■ What you are asked to do
Give back only the lines in the records below from the one with "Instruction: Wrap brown" to the one with "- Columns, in", both inclusive, word for word.

■ Task data
▽

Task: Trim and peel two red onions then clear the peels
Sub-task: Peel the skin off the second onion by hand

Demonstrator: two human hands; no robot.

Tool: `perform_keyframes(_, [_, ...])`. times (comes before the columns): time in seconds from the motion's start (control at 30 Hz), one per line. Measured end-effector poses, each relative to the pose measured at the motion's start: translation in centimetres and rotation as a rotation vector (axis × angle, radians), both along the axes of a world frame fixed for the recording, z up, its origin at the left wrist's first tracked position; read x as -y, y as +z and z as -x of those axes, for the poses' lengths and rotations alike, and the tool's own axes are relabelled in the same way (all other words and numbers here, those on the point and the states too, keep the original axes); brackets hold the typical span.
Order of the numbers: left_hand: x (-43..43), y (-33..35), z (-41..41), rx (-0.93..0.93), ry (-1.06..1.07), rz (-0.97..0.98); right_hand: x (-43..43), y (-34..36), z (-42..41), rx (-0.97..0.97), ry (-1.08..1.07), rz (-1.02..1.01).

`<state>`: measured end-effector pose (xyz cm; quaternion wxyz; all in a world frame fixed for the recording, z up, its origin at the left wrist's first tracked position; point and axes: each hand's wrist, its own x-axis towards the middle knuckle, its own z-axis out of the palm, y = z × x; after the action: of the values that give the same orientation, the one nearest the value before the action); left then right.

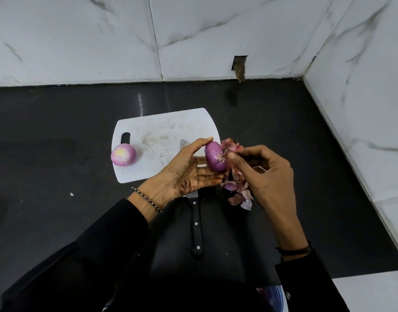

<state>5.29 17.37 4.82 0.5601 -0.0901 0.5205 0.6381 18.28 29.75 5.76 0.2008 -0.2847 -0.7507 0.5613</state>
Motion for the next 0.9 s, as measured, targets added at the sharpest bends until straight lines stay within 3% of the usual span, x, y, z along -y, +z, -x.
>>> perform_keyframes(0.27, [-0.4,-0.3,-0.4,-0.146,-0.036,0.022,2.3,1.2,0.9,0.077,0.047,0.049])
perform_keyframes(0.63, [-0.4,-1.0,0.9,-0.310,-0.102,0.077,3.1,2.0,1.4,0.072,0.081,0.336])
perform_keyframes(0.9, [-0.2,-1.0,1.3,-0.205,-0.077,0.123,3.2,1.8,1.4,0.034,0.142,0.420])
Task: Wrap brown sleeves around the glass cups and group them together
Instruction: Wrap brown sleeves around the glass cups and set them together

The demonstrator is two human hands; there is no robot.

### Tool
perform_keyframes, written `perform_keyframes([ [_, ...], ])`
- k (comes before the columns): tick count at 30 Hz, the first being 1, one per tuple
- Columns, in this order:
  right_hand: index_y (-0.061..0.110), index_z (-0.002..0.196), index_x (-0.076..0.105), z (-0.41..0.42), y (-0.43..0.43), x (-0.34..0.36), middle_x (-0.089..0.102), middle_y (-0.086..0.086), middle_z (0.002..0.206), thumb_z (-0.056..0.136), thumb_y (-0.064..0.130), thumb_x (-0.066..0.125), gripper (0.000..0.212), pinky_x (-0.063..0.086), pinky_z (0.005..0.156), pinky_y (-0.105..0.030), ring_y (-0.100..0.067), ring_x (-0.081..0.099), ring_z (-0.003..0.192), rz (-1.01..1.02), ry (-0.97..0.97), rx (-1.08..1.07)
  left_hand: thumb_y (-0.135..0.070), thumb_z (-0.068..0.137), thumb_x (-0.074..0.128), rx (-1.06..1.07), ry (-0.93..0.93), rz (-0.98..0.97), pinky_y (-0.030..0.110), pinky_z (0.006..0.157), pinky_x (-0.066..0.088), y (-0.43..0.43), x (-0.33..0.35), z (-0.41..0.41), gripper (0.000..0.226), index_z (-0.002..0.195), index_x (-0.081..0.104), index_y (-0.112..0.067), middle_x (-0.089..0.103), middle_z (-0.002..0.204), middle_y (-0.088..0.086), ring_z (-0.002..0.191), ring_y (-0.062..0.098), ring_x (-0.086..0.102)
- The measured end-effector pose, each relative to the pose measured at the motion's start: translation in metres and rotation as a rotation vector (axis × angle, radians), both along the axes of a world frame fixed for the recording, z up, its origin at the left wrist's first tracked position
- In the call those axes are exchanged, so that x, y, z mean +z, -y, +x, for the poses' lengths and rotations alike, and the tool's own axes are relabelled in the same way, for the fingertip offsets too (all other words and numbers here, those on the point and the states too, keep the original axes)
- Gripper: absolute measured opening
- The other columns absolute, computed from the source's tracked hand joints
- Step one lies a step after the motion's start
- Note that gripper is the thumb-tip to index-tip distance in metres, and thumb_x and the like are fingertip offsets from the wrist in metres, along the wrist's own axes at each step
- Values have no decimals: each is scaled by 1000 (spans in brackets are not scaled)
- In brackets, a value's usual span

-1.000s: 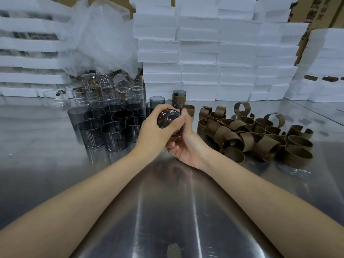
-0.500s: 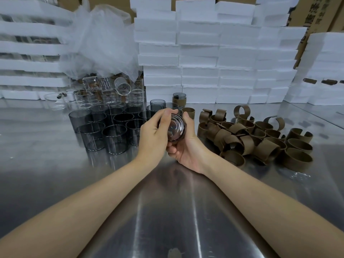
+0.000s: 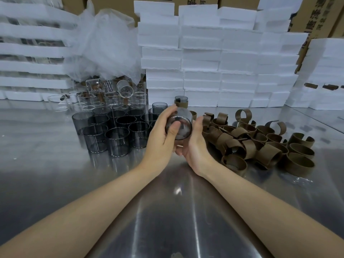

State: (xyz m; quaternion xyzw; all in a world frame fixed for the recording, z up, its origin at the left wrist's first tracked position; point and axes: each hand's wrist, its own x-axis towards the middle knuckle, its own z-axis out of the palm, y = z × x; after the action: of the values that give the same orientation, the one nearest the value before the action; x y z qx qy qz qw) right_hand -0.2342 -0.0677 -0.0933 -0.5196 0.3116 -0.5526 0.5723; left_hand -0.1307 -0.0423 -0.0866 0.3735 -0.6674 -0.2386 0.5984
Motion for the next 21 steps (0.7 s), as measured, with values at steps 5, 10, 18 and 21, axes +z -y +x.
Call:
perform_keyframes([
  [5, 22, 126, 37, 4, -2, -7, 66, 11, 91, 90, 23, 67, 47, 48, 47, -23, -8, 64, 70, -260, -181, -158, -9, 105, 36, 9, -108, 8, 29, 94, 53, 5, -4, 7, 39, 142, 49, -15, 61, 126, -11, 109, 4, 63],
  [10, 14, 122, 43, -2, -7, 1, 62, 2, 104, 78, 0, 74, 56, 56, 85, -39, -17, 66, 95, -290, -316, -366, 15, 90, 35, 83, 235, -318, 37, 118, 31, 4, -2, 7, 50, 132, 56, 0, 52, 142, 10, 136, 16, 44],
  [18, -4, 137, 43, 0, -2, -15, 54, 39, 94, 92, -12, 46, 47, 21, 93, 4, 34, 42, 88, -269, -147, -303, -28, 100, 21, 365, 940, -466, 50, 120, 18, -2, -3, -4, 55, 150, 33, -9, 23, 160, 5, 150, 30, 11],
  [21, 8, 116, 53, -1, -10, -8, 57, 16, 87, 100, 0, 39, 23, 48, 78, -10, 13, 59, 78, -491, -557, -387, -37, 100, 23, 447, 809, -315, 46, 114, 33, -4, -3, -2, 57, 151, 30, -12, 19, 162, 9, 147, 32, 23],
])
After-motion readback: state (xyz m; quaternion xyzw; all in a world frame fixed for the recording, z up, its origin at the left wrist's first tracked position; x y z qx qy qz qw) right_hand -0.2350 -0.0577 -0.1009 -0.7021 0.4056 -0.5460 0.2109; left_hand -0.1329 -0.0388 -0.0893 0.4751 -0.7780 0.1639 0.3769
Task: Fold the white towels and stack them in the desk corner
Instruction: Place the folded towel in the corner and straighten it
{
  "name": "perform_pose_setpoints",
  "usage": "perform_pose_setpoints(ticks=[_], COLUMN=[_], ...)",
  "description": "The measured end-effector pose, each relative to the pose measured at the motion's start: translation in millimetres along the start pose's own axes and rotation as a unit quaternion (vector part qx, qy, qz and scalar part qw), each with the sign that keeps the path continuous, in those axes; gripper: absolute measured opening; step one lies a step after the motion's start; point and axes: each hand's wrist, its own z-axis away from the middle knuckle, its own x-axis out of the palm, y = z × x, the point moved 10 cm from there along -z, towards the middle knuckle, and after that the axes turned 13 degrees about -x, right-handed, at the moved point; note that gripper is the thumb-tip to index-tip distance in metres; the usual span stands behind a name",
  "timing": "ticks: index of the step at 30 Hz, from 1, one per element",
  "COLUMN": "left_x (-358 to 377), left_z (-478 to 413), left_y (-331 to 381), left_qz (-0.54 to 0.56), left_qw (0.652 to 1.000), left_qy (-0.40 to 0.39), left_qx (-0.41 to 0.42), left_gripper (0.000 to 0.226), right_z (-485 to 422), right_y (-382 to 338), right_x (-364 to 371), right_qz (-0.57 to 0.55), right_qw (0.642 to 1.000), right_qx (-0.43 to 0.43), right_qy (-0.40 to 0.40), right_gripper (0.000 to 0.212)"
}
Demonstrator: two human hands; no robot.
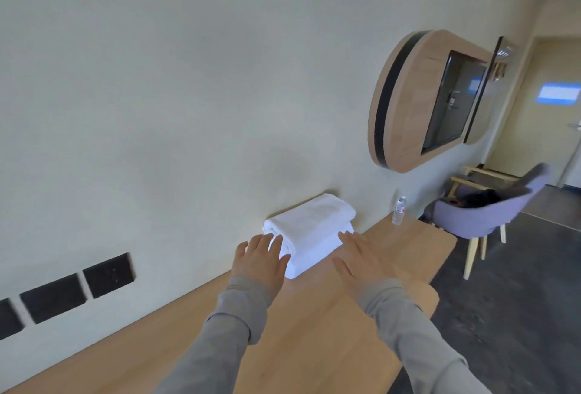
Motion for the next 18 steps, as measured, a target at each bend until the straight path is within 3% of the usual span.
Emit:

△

■ Expected answer
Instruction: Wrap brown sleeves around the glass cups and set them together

The demonstrator is two human hands; there is no robot.

### Tool
perform_keyframes, written `perform_keyframes([ [_, ...], ])`
- k (comes before the columns): tick count at 30 Hz, the first being 1, one per tuple
- Columns, in this order:

This exercise has now been completed.